Proponent(s)

Jasten Keneth Treceñe

Abstract

Mangrove conservation and monitoring are critically important for biodiversity. However, accurate classification remains challenging due to the morphological similarities among species. This paper proposes MG-ResViT, a novel deep learning framework that enhances mangrove species feature extraction for classification using a dynamic residual connection with spatially adaptive attention gates that capture discriminative local features, a hybrid loss that combines supervised contrastive learning and cross-entropy for optimizing feature space geometry, and PCA-optimized cross-block feature fusion for efficient multi-scale feature integration.
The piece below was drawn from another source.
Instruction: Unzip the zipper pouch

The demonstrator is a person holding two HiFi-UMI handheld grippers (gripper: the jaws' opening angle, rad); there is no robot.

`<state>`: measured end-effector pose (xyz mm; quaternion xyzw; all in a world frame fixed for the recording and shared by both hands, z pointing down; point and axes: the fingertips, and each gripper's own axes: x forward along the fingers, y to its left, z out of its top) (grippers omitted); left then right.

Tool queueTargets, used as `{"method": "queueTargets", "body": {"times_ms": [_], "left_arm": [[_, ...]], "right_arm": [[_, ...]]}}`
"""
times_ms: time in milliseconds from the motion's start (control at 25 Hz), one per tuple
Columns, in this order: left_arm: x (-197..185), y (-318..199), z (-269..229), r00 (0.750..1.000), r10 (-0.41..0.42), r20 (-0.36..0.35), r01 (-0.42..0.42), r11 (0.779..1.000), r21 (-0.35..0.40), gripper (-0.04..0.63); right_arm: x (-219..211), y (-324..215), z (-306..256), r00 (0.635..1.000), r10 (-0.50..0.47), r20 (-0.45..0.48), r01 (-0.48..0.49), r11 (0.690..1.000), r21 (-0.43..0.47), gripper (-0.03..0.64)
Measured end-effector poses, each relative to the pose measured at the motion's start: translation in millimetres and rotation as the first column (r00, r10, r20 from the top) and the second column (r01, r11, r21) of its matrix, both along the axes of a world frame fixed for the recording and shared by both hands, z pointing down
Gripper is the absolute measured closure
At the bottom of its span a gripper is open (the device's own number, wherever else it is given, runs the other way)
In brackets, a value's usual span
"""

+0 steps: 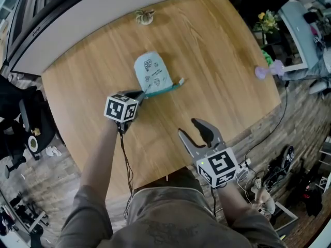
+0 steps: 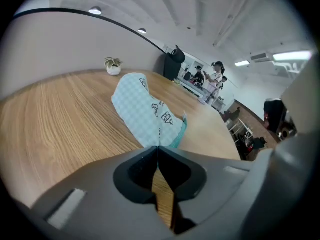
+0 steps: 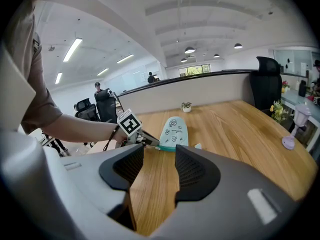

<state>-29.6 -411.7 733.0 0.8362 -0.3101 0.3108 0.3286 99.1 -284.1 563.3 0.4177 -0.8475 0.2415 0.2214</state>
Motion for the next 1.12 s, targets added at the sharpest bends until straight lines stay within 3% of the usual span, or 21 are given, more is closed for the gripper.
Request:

The proposed model was evaluated using a ground-truth dataset of 3 mangrove species, composed of 1,000 images per species, which underwent preprocessing and data augmentation. Results revealed that the proposed MG-ResViT achieved an overall accuracy of 92.8% with only 6.2M parameters compared to other state-of-the-art models. Based on the results from the ablation studies conducted, the full MG-ResViT model provided excellent feature learning capability compared to the other model variants, with a high reduction in inter-class similarity (0.210) and improved in intra-class similarity (0.893). The silhouette scores also indicated that the full model has a well-defined and compact cluster (0.68) compared to other model variants such as the baseline EfficientNet-B0 + CE with 0.44, + SupCon only with 0.58, and + Dynamic Residuals only with 0.65. Moreover, the comparative analysis showed MG-ResViT (92.8%) outperformed ViT-Small (91.2%), ResNet-50 (89.3%), DenseNet-121 (90.0%), and EfficientNet-B0 (88.0%) in both accuracy and computational efficiency. Thus, the proposed MG-ResViT model has the potential for a more accurate finegrained mangrove species classification, which is important for conservation and monitoring.

Publication Date

June 2025

Name of Research Journal

Journal of Innovative Image Processing

ISSN / ISBN

ISSN: 2582-4252

Volume and Issue No.

Volume 7, Issue 2

Citation

Treceñe, J. K. D., & Fajardo, A. C. (2025). MG-ResViT: Dynamic Residual Learning with Contrastive Feature Optimization and PCA-Optimized Cross-Block Feature Fusion for Fine-Grained Mangrove Species Classification. Journal of Innovative Image Processing, 7(2), 420-446.